La leche de almendras se caracteriza por tener niveles bajos en sodio, ser rica en potasio, útil a nivel cardiovascular y actuar como regulador intestinal por su contenido de fibra soluble e insoluble. Además, contiene una buena relación calcio/fósforo, composición proteica muy equilibrada; ácidos grasos, indicado para regular los niveles de colesterol; calcio, hierro y ácido fólico que la hace ideal para mujeres en embarazo, como también vitamina E y vitaminas del grupo B. Es astringente, libre de gluten y en el mercado la encontramos líquida, en polvo o en pasta.

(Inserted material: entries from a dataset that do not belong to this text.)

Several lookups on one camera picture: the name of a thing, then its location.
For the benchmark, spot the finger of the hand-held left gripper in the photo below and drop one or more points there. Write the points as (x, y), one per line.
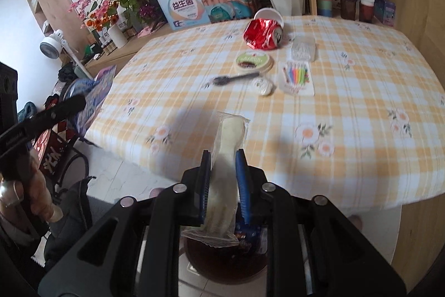
(59, 111)

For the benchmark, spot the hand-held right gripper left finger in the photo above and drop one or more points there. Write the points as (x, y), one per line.
(207, 178)

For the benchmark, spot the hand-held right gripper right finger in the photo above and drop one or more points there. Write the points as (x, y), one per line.
(243, 185)

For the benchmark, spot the blue pink snack packet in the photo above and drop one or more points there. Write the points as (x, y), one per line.
(94, 98)

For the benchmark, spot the white plastic packet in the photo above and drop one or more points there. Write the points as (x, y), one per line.
(226, 144)

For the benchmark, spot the maroon trash bin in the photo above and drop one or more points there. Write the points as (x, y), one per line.
(226, 262)

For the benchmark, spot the black plastic spork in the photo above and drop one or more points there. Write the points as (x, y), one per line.
(222, 80)

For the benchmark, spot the small white packet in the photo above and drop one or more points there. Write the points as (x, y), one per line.
(262, 87)

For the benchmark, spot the colourful candle packet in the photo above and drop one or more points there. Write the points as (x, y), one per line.
(295, 77)

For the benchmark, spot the round green printed lid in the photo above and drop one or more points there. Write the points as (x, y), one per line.
(252, 60)

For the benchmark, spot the clear plastic packet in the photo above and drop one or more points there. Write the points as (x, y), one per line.
(303, 49)

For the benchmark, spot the crushed red can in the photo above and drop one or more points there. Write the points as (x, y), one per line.
(260, 34)

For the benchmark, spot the white paper cup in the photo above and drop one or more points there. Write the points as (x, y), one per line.
(269, 14)

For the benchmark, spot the person's left hand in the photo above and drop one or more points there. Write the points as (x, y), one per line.
(14, 194)

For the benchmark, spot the pile of dark clothes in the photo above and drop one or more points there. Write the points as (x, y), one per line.
(69, 72)

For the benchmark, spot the red printed bag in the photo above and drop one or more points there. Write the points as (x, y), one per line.
(48, 151)

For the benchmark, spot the white standing fan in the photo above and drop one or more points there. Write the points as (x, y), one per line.
(50, 46)

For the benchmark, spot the low wooden cabinet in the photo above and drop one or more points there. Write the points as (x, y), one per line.
(114, 58)

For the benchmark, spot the row of small brown bottles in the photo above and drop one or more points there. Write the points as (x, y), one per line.
(109, 46)

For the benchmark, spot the white vase orange flowers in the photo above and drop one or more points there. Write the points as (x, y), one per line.
(116, 36)

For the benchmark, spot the person's foot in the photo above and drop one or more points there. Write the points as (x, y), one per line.
(355, 222)

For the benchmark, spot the pink floral pouch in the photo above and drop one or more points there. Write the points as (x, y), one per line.
(149, 29)

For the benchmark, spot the purple artificial flowers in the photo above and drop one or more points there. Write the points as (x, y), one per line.
(151, 11)

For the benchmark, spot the white pastel printed box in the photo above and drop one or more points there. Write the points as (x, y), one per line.
(184, 8)

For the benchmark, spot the peach teal wrapped pack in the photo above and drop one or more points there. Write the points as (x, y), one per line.
(226, 8)

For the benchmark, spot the brown glass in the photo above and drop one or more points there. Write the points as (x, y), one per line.
(348, 8)

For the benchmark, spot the red cup white rim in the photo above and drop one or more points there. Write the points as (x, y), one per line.
(366, 10)

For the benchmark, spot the small blue box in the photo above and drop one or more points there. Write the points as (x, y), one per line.
(385, 11)

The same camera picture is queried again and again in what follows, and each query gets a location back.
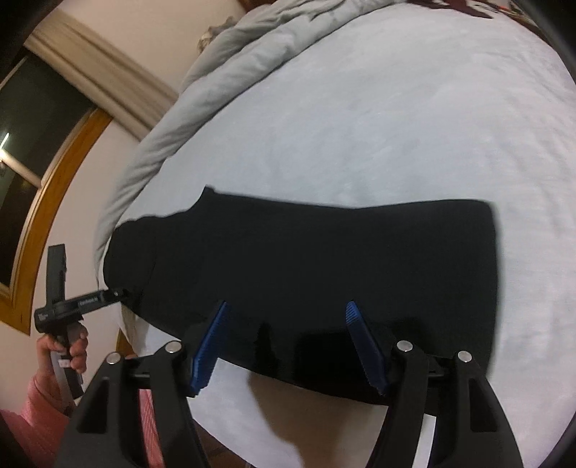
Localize floral patterned cloth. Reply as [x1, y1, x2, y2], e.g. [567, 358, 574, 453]
[197, 17, 237, 52]

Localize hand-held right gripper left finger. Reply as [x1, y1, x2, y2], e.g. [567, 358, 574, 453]
[54, 301, 228, 468]

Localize beige curtain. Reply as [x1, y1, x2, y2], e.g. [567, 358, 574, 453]
[24, 9, 181, 140]

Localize bed with white sheet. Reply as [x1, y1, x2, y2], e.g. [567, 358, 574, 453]
[92, 0, 576, 468]

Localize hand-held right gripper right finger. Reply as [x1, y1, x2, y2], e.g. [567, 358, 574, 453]
[346, 301, 525, 468]

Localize person's left hand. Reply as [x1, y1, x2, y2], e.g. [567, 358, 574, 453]
[37, 324, 89, 374]

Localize grey duvet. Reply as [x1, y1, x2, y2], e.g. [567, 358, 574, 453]
[92, 0, 433, 266]

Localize black pants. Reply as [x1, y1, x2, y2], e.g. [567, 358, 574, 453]
[103, 185, 499, 405]

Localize window with wooden frame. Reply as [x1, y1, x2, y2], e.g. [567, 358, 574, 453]
[0, 42, 113, 336]

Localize person's pink pajamas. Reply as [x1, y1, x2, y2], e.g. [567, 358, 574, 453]
[137, 389, 165, 468]

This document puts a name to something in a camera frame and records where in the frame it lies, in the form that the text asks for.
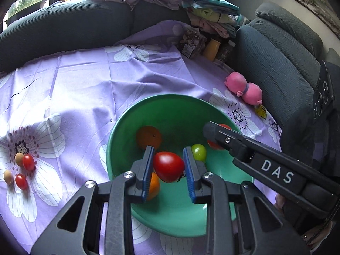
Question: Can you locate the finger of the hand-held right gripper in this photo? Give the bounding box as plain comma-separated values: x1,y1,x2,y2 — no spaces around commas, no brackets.
203,121,256,165

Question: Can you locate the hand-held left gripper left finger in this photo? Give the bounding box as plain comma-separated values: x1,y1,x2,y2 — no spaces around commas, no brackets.
30,146,156,255

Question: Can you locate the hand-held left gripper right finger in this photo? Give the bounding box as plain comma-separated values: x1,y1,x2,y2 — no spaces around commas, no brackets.
183,146,312,255

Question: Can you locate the small red tomato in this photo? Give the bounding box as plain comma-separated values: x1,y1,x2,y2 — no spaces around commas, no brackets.
207,123,232,151

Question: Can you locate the orange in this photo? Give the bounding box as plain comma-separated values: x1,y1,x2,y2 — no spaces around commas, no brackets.
146,172,161,201
136,126,163,150

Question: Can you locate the large red tomato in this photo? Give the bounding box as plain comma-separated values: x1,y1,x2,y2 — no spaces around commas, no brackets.
153,151,185,183

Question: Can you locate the green tomato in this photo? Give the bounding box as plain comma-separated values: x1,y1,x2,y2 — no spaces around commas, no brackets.
191,144,207,163

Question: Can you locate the green plastic bowl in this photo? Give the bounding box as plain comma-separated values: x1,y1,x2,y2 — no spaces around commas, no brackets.
106,93,257,238

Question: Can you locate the person's right hand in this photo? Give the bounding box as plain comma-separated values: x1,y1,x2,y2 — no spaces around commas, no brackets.
276,193,334,253

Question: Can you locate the yellow wrapper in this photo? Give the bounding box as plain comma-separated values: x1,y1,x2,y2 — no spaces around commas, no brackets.
255,105,268,119

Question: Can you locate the pink plush toy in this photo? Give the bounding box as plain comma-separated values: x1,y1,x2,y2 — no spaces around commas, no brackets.
225,72,263,106

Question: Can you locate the dark jar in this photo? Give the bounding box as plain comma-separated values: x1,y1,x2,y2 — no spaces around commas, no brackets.
218,40,237,62

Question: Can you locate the yellow bottle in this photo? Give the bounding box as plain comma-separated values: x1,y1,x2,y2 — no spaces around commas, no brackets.
204,38,221,62

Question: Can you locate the clear snack bag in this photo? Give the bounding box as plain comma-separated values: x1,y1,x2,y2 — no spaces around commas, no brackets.
178,28,208,58

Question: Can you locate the purple floral cloth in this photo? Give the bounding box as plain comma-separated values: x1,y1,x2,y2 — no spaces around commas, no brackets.
0,20,282,255

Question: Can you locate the pile of pastel clothes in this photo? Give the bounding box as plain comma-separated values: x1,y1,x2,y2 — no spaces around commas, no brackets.
187,7,241,38

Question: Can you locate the teal folded fabric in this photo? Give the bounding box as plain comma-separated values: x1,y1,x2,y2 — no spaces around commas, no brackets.
181,0,241,17

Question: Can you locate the dark grey sofa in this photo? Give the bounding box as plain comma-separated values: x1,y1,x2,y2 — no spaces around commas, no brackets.
0,0,334,129

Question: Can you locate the framed wall picture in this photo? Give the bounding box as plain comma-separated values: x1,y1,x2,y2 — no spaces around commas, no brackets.
288,0,340,40

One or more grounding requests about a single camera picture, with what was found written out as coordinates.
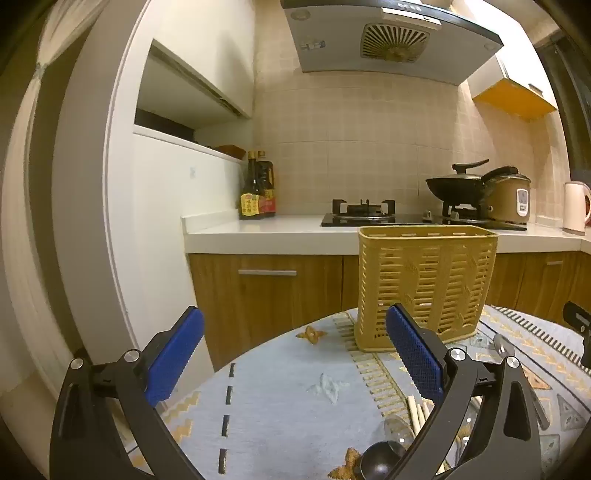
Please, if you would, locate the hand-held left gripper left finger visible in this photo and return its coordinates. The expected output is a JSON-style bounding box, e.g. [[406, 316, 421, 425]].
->
[[48, 305, 206, 480]]

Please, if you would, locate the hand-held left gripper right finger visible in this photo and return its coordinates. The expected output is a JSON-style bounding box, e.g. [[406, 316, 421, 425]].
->
[[385, 302, 543, 480]]

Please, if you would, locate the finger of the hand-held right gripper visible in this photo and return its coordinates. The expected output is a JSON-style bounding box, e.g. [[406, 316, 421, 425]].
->
[[563, 301, 591, 370]]

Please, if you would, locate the yellow plastic utensil basket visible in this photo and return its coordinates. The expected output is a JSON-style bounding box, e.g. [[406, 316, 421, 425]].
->
[[355, 225, 499, 354]]

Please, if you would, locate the black ladle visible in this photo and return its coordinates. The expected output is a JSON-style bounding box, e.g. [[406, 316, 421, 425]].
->
[[361, 440, 411, 480]]

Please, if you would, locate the clear plastic spoon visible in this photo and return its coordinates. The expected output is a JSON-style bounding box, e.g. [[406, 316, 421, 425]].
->
[[382, 414, 415, 447]]

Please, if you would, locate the metal spoon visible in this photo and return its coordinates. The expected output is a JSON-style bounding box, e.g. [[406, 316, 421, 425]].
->
[[493, 333, 551, 429]]

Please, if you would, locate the wooden base cabinet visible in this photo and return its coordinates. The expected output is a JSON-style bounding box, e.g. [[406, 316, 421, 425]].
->
[[187, 251, 591, 370]]

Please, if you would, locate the pink electric kettle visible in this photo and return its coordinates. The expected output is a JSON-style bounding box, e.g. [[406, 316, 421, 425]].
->
[[562, 181, 591, 233]]

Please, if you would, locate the black gas stove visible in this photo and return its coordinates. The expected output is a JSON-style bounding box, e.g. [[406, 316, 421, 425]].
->
[[320, 199, 528, 232]]

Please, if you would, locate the golden rice cooker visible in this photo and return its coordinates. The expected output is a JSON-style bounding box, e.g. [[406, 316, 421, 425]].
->
[[482, 166, 532, 226]]

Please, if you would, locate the white kitchen countertop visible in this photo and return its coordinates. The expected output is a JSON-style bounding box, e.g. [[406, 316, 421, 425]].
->
[[181, 213, 591, 256]]

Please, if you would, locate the black wok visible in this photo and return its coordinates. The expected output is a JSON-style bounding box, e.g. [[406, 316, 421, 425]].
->
[[426, 175, 491, 205]]

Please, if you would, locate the slim dark sauce bottle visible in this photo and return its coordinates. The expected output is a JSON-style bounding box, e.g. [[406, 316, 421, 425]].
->
[[239, 151, 260, 221]]

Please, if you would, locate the red label sauce bottle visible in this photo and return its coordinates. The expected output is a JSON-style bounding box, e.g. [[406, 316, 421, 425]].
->
[[256, 150, 277, 218]]

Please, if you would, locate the black wok lid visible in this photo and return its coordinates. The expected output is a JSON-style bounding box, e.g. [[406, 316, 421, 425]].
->
[[451, 159, 490, 179]]

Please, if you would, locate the grey range hood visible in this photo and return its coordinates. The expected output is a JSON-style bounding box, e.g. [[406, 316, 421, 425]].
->
[[280, 0, 505, 86]]

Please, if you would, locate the dark window frame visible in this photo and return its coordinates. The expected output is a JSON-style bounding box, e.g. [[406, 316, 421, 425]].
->
[[538, 37, 591, 182]]

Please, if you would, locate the yellow bottomed wall cabinet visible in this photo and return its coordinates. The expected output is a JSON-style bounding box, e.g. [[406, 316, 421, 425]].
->
[[466, 53, 559, 123]]

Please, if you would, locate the white wall cabinet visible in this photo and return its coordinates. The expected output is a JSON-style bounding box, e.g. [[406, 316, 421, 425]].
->
[[136, 0, 257, 118]]

Para preparar tu propia leche de almendras necesitarás:
-1 taza de almendras crudas (sin sal ni aceites)
-3 tazas de agua
Preparación
Pon en un recipiente plástico con agua las almendras crudas y déjalas en remojo durante al menos cinco horas. Pasado este tiempo retira el agua y enjuaga bien las almendras varias veces con agua fría. Colócalas en la licuadora, añade agua y mezcla hasta que se forme una pasta. Cuela con una malla fina o un colador de tela.
Una vez colada la bebida, reserva en botellas de cristal con cierre hermético. Consume antes de cuatro días para evitar que pierda sus propiedades y sabor.